April 5, 2017
Marigold varieties like the African and French ones are known to control nematodes that infest plants.
Marigolds can be used as a cover crop or on a rotation basis as they produce a substance called alpha-terthienyl which can aid in the reduction of root-knot nematodes, lesion nematodes and other disease promoting organisms, such as fungi, bacteria, insects and some viruses.
This compound is nematicidal, insecticidal, antiviral, and cytotoxic. The presence of nematicidal compound alpha-terthienyl inhibits the hatching of nematode eggs, according to Dr S. Subramanian and K Poornima of the department of nematology at the Tamil Nadu Agricultural University.
The compound alpha-tertheinyl is only released by active, living marigold roots. Exposure to near-UV light inactivates alpha-tertheinyl when taken out of the soil, they said in a statement.
There is no benefit in changing a planting site with marigold extracts of homogenised plant parts. Marigold can be grown ahead of time as a cover crop to suppress nematodes before planting a susceptible crop like a vegetable.
To be an effective cover crop in nematode management, marigold should be planted at least two months before planting the vegetable, they said.

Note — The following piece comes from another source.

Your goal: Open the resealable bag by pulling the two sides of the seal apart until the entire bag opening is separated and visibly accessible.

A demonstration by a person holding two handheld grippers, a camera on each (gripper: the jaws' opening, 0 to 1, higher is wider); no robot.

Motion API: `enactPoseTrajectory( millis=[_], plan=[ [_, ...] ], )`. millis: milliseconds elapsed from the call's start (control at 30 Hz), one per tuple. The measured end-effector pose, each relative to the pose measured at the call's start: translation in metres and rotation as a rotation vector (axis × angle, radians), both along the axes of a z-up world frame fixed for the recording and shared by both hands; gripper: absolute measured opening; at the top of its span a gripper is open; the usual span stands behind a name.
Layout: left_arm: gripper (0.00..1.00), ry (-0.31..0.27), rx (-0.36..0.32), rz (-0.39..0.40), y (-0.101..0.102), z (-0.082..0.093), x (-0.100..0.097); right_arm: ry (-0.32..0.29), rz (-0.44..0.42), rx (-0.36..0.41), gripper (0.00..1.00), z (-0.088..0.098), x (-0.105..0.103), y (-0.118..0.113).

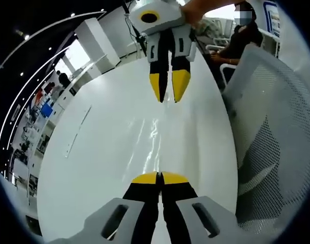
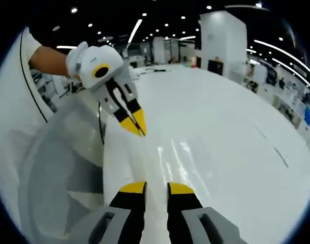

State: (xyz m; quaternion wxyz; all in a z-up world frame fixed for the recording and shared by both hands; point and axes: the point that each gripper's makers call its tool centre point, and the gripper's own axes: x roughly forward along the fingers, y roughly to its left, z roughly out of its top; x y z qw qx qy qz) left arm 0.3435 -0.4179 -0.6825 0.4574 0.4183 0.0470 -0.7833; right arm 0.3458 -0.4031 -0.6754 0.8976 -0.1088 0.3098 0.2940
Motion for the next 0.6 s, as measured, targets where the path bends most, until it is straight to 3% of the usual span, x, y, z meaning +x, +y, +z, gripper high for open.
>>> enactPoseTrajectory(
  millis=[167, 267, 600],
  plan=[
    [0.0, 0.022, 0.032, 0.015, 0.0, -0.009, 0.001, 0.02, 0.031, -0.035, 0.13, -0.012, -0.002, 0.001],
    [0.0, 0.026, 0.066, 0.05, 0.008, -0.017, 0.011, 0.057, 0.031, -0.075, 0.13, -0.021, -0.019, -0.018],
    [0.0, 0.037, 0.089, 0.074, 0.015, -0.021, 0.017, 0.105, -0.043, -0.114, 0.12, -0.029, -0.067, -0.064]
  ],
)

It must also be planted at the same site in which the vegetable is to be grown and planting of marigold should be dense to ensure the best nematode control.
For continuous effect, marigold must be grown every season before the actual crop is planted, because nematode populations will increase over a period in the presence of susceptible crops.
Inter-cropping marigold to reduce plant-parasitic nematodes does not appear to be as effective as under high density monoculture, they added. And not all marigold varieties control all types of nematodes.